Lag Situation Is A Huge Bummer From Destiny
In Destiny’s competitive Crucible multiplayer, the most fearsome foe you’ll face isn’t a flame-slinging warlock or a knife-throwing hunter—it’s lag.
One minute, you’ll be merrily floating around a PVP match, shotgunning fools and flinging space magic with abandon. The next, you’ll see something… impossible. An enemy will be standing in one place, then suddenly, he’ll be somewhere else. You’ll shoot him, and nothing will happen. He’ll teleport somewhere else. You’ll shoot him again, but his health bar will remain untouched. Suddenly, you’ll die. Apparently he killed you, but his PS4 took a bit too long to tell your PS4 about it. You’re still dead, though. If your team loses the match, you’ll still lose.
Welcome to Destiny lag. It’s a problem that has plagued the game since its launch last fall, and if anything, it’s gotten worse as time has gone on. I hadn’t been as aware of it as I am now, because I’ve only gotten into competitive PVP over the last month and a half. Destiny PVP is a really good time, but hoo man, can that lag be a bummer.
Lag regularly ruins Destiny matches, sowing chaos on the battlefield. While there are players who will purposefully exploit lag by using tools like lag-switches to induce lag in the middle of a match, I sense that the majority of laggers are just people with poor connections. It might not even be that simple—I’ve seen matches where every player suddenly gets a “red bar” denoting a poor connection, despite us all being in the green at the outset. Lag can strike at any time, for what seems like a variety of reasons.
Not every Destiny match suffers from lag. In fact, the majority my time in the Crucible has been free of the worst, teleporting-opponents variety of lag. But lag infects matches with enough regularity that its specter looms over even the best-connected contests. If you asked any group of dedicated Destiny PVP players for lag stories, you’d get dozens.
Last night during the popular on-again-off-again Iron Banner event, I came up against one of the laggiest teams I’ve ever played with. This kind of thing would happen regularly:
See how my opponent seems to teleport over to my left, then suddenly reappears in midair? I was so fixated on trying to figure out what the hell was going on that another player was able to easily shoot me.
Then there’s stuff like this:
One of the guys I was playing with called that “a glitch in the Matrix.” First, the guy I’m shooting at runs through the door twice in rapid succession. Which time was the “real” time? Which of my bullets landed? Shortly after that, he and his whole team rush me, but it feels just a touch off, like they all came out a bit too fast. Then a guy just magically teleports the last six feet toward me before killing me.
When you’re in a laggy Destiny match, you start to doubt everything you’re seeing. Are those two guys really capping the B control point? Is that guy really coming around on your left? Sure, you could close on that unaware player and take him out, but would you really? Or would you shoot him a bunch of times only to realize he’s not even standing there—it was just lag making it look like he was?
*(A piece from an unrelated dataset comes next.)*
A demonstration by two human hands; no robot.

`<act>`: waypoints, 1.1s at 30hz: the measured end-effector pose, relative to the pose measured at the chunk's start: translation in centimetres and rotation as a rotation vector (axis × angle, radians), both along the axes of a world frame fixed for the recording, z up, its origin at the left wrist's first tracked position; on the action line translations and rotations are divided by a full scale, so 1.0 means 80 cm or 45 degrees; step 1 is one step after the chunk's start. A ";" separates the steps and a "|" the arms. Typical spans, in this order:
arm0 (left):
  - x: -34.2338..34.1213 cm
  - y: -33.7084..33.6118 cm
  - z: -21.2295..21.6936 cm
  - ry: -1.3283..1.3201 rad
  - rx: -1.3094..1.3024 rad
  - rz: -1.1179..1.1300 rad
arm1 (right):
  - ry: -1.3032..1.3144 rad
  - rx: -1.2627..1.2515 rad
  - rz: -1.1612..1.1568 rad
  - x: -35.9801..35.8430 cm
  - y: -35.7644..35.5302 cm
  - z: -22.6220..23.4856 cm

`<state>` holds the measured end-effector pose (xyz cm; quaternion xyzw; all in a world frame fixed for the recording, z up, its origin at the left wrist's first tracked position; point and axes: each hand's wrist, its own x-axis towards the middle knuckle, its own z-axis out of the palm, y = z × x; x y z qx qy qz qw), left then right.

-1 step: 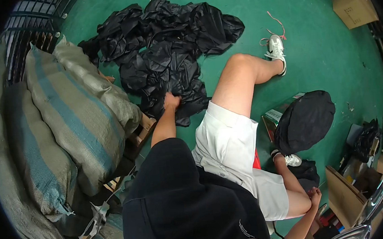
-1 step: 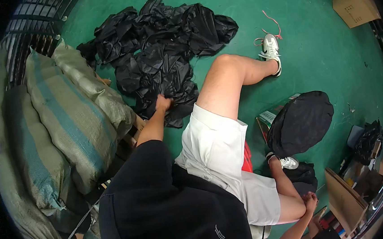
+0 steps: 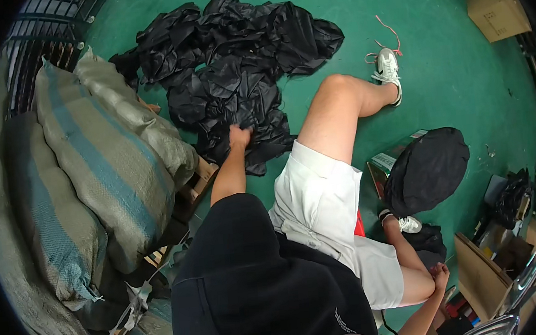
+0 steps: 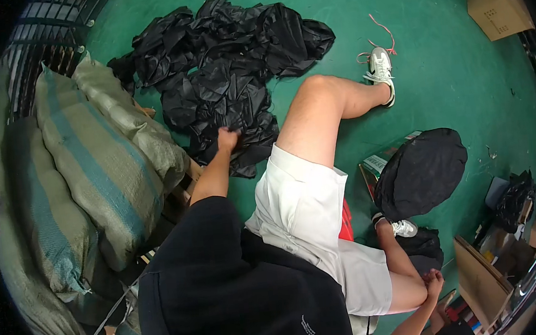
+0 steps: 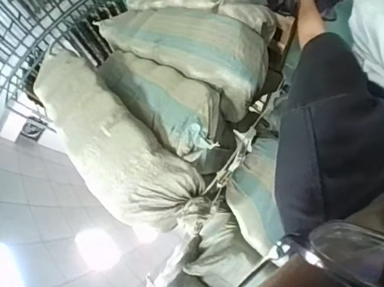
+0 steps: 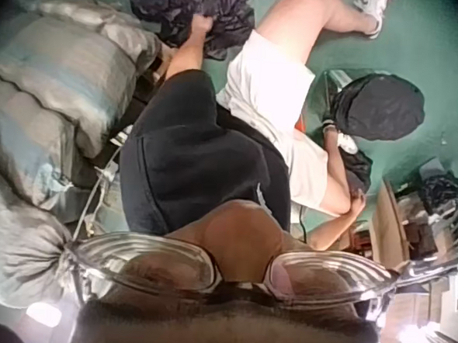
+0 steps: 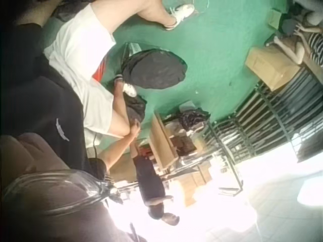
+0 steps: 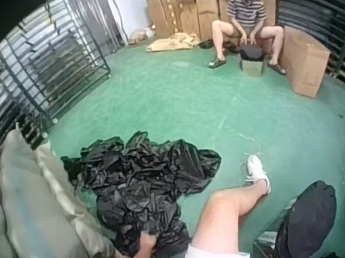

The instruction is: Inspecting and organizing black fabric covers in a manufacturing workshop.

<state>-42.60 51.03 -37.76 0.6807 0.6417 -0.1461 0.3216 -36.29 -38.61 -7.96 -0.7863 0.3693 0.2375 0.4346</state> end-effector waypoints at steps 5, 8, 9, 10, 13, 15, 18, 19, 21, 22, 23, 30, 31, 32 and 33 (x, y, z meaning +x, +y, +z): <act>0.045 0.097 -0.022 -0.864 0.277 0.447 | -0.020 0.077 0.004 -0.001 0.030 0.018; 0.102 0.100 -0.008 -1.108 -0.488 1.224 | -0.050 -0.027 0.009 -0.029 0.012 0.050; 0.099 0.122 -0.003 -1.121 -0.564 1.291 | -0.037 -0.018 0.026 -0.030 0.014 0.045; 0.104 0.130 -0.004 -1.116 -0.583 1.278 | -0.062 -0.019 0.010 -0.034 0.012 0.045; 0.084 0.159 -0.009 -1.121 -0.375 1.259 | -0.034 -0.007 0.051 -0.036 0.001 0.022; 0.083 0.163 -0.001 -1.109 -0.125 1.280 | -0.050 0.016 0.060 -0.034 -0.001 0.020; 0.154 0.135 0.030 -1.161 -0.036 1.125 | -0.064 -0.054 0.029 -0.042 -0.007 0.041; 0.164 0.132 0.044 -1.172 0.040 0.992 | -0.013 -0.088 0.026 -0.035 -0.003 0.041; 0.172 0.149 0.079 -1.236 0.066 0.918 | -0.030 -0.032 0.070 -0.016 0.011 0.022; 0.180 0.155 0.100 -1.334 0.059 0.839 | -0.053 -0.002 0.106 -0.009 0.018 0.015; 0.191 0.153 0.122 -1.433 0.041 0.753 | -0.074 0.016 0.089 -0.002 0.028 0.011; 0.261 0.054 0.322 -1.838 -0.385 0.071 | -0.035 0.051 0.400 0.080 0.079 -0.022; 0.281 0.013 0.359 -1.886 -0.472 -0.007 | -0.051 0.061 0.442 0.088 0.085 -0.017; 0.313 -0.033 0.388 -1.861 -0.573 -0.149 | -0.170 -0.089 0.614 0.092 0.077 -0.019; 0.322 -0.066 0.420 -1.809 -0.618 -0.266 | -0.263 -0.221 0.825 0.108 0.081 -0.027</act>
I’ve seen plenty of theorizing online about how Bungie could fix this problem. Destiny currently lacks dedicated servers, meaning that each match’s connection quality is dictated by its players’ connection qualities. The most obvious solution to the lag issue, then, would be for Bungie to add dedicated servers, which would centralize things and could do a lot to kill lag. As to why Bungie hasn’t gone this route, I can’t say. Dedicated servers aren’t cheap, so it’s likely that cost is a factor.
Destiny’s new, hardcore Trials of Osiris multiplayer event has brought Destiny’s lag issue into sharper relief, just as it has highlighted several other longstanding problems with the game’s PVP. Bad enough that you’re taking on yet another team armed with Thorns and final round Efrideet’s Spears, now it turns out one of their players is lagging to hell and back. You’re not even going to have a chance at a straight-up fight. Bungie says that connection quality, not skill level, is the defining criteria for matchmaking in Trials, but I’ve seen enough laggy Trials matches over the last few weeks to know that lag is a problem even there.
When Destiny PVP is good—which, again, is the majority of the time—it’s a ton of fun. Trials of Osiris has become a minor (okay, major) obsession of mine. (I’ll have more about it later this week.) Trials features high-enough level play that it’s easy to see Destiny taking the next step toward pro-gaming legitimacy, with international tournaments attended by the biggest names in pro FPS gaming. But the game just isn’t there yet, and if Bungie can’t solve the lag issue, it likely never will be.